ดาวน์โหลดแอป
7.5% The Gladiol / Chapter 12: Ilusi

บท 12: Ilusi

Amanda melihat sebuah foto lama keluarganya yang ia letakkan di meja samping tempat tidur. Ada Holan dan Nadia, juga Dio.

"Aku rindu mereka semua," sendunya. Ia memegang foto itu sembari menyapu kacanya yang berdebu dengan telapak tangan.

Ia teringat kejadian tadi sore saat Alfa membawanya pulang karena dirinya pingsan di tempat kerja. Ditatapnya telapak tangan kirinya yang putih, namun itu adalah tampilan orang yang tidak bisa melihatnya. Di mata Amanda telapak tangan kirinya itu memerah seperti terbakar, sebuah simbol segitiga merah ada di sana. Bertahun-tahun lamanya dan tak seorangpun dapat benar-benar melenyapkan mantra itu dari tubuhnya. Mantra ilusi.

"Sialan!" gumam Amanda.

Tiba-tiba terdengar suara debum di lantai atas. Kamar Amanda berada di lantai 3, sedangkan atasnya adalah balkon. Awalnya suara debum itu hanya sekali, dua kali. Kemudian terdengar berulang kali dan terus menerus hingga membuat Amanda tidak nyaman.
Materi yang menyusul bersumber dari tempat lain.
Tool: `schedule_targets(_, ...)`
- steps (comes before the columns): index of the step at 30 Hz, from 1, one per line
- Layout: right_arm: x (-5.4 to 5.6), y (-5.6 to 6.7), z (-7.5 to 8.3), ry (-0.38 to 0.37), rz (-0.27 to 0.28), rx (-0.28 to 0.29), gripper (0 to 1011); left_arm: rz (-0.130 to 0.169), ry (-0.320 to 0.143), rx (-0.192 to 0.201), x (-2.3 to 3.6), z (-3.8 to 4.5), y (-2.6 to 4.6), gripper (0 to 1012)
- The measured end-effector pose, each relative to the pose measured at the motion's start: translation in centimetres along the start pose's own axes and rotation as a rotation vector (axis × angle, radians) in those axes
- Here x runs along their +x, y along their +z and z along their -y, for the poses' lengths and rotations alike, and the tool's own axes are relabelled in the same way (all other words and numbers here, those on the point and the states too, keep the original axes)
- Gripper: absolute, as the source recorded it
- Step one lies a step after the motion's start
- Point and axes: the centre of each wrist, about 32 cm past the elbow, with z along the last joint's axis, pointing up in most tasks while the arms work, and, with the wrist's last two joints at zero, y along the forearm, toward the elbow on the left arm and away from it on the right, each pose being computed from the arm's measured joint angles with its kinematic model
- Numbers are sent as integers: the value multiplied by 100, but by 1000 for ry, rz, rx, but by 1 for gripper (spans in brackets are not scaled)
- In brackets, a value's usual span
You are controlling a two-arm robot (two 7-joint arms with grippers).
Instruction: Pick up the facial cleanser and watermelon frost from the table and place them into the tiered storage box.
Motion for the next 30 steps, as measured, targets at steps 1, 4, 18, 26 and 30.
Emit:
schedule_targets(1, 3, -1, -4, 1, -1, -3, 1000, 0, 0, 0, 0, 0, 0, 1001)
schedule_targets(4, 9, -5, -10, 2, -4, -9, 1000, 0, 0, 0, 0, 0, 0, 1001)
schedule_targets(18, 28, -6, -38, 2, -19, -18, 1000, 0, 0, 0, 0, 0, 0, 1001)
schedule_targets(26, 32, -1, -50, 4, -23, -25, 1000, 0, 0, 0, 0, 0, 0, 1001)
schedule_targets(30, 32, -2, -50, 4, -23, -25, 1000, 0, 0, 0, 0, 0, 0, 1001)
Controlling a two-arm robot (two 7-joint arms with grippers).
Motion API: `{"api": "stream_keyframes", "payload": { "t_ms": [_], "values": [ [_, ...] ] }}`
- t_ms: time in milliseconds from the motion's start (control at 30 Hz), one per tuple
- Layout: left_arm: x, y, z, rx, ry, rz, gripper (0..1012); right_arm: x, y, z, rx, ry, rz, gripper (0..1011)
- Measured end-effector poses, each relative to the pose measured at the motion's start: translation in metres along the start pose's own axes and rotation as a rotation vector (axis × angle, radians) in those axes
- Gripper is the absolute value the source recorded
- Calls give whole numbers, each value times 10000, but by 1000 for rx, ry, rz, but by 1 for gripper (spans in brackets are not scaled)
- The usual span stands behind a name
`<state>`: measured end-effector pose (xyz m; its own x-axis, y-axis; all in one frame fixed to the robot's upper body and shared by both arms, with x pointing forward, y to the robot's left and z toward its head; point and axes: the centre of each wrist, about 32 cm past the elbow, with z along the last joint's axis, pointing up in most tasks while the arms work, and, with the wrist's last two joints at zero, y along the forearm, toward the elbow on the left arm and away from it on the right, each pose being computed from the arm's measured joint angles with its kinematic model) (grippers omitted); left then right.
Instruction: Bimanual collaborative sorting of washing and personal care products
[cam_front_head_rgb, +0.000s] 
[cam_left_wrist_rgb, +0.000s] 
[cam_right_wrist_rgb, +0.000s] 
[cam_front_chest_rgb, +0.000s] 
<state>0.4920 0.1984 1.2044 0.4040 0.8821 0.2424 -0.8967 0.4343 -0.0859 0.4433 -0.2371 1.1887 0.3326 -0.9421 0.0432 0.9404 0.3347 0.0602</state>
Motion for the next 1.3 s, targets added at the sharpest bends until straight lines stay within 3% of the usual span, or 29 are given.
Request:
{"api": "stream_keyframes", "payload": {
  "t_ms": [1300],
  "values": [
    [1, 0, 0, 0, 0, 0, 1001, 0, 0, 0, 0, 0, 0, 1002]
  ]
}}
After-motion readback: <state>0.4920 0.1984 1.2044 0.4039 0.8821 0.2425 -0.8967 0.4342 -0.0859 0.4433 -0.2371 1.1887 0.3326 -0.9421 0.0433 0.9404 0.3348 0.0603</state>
"Serius mereka akan menganggu tidurku malam ini?" dumelnya.

Tok tok tok.

Pintu kamarnya diketuk seseorang. Orang itu memanggil-manggilnya dari luar. Ia mendecih dan bisa menebak siapa orangnya. Meski malas menanggapinya ia tetap membuka pintunya.

"Apa?!" teriak Amanda judes.

Pria itu adalah Alfa. Ia menenteng sebuah surat, membukanya lalu menunjukan isinya di depan muka Amanda dengan serius.

"Kita ada pekerjaan malam ini."

***

Plak!

Sebuah tamparan keras mendarat di pipi kecil seorang anak perempuan berusia 9 tahun. Namun anak itu bak es yang tidak bisa mencair. Ia tetap diam dan tak berekspresi kesakitan meski tubuhnya terpental beberapa langkah ke belakang akibat tamparan dari ibu panti. Ia adalah Ibu Sari, ibu panti asuhan Motherwood

"Dasar anak setan! Kenapa kau ke sini huh! Ibumu yang jalang itu pasti sengaja membuangmu kan?! Anak setan kau!"

Anak setan!

Anak setan!

Anak setan!

Gadis kecil itu yang awalnya menunduk, wajahnya menghadap ke bawah sembari menatap kaki kecilnya yang luka-luka. Jari-jarinya bahkan hampir patah karena sering dipukul. Namun ia tidak tahu bagaimana menunjukkan emosi dengan benar. Badannya sakit, seluruh tubuhnya kesakitan tapi matanya masih lebar dan berbinar terang bak bintang. Ia hanya memiliki wajah polos yang biasa dan datar.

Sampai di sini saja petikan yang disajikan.